Радиоведущий объявляет конкурс с розыгрышем билетов на сегодняшнюю вечеринку по поводу окончания турне Джонни. Билл пока не успел известить СМИ. Возможно, он еще надеется, что мы вернемся.
Джонни наклоняется и выключает радио.
— Не хочу это слушать, прости.
Потом он замолкает.
Чем дальше мы отъезжаем от Лондона, тем больше я беспокоюсь. Вдруг Билл прав? Не подвергаю ли я опасности карьеру Джонни, увозя его таким образом? Что подумают обо мне в звукозаписывающей компании? Что я вообще творю? Что я о себе возомнила? Я работала помощницей архитектора, бога ради. Что я знаю о мире музыки?

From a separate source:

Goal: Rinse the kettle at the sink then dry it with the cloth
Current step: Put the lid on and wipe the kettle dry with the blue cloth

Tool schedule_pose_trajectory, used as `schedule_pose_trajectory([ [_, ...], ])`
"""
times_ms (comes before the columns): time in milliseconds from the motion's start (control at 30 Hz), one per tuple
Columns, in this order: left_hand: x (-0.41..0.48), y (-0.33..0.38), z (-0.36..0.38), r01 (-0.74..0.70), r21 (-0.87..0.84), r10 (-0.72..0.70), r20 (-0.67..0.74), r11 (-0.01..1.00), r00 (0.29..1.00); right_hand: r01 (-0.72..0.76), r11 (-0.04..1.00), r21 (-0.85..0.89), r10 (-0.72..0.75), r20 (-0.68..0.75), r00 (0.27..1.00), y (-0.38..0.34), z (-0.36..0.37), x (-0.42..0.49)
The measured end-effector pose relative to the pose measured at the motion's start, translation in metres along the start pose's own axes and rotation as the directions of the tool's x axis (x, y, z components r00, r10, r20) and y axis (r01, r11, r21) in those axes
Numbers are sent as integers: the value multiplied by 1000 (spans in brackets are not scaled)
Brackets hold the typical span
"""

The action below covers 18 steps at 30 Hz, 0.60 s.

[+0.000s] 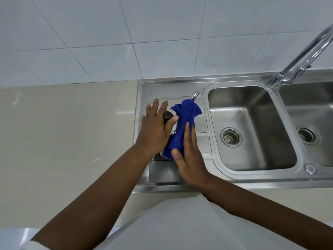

Краем глаза смотрю на Джонни, нервно подрагивающего во сне, и снова перевожу взгляд на дорогу.
Канун Рождества, а Скарборо словно вымер. Береговая линия тонет во тьме, и повсюду царит странная тишина. Мне становится страшно ехать в бабушкин дом, некогда теплый и радушный.
Поворачиваю налево и двигаюсь вверх по узким улочкам к замку. Здесь чертовски сложно припарковаться, и небольшой прогулки, похоже, не избежать. Вечер хоть и ветреный, но не дождливый, да и путешествуем мы налегке. Я взяла только самые необходимые нам вещи, а Джонни — свою гитару, без которой он, кажется, никуда. Прочий багаж остался в камере хранения отеля.
Вот и бабушкин дом. Вижу темные окна, и на душе становится тоскливо. Джонни остается ждать у парадной двери, а я беру ключи у соседей и обмениваюсь с ними соболезнованиями.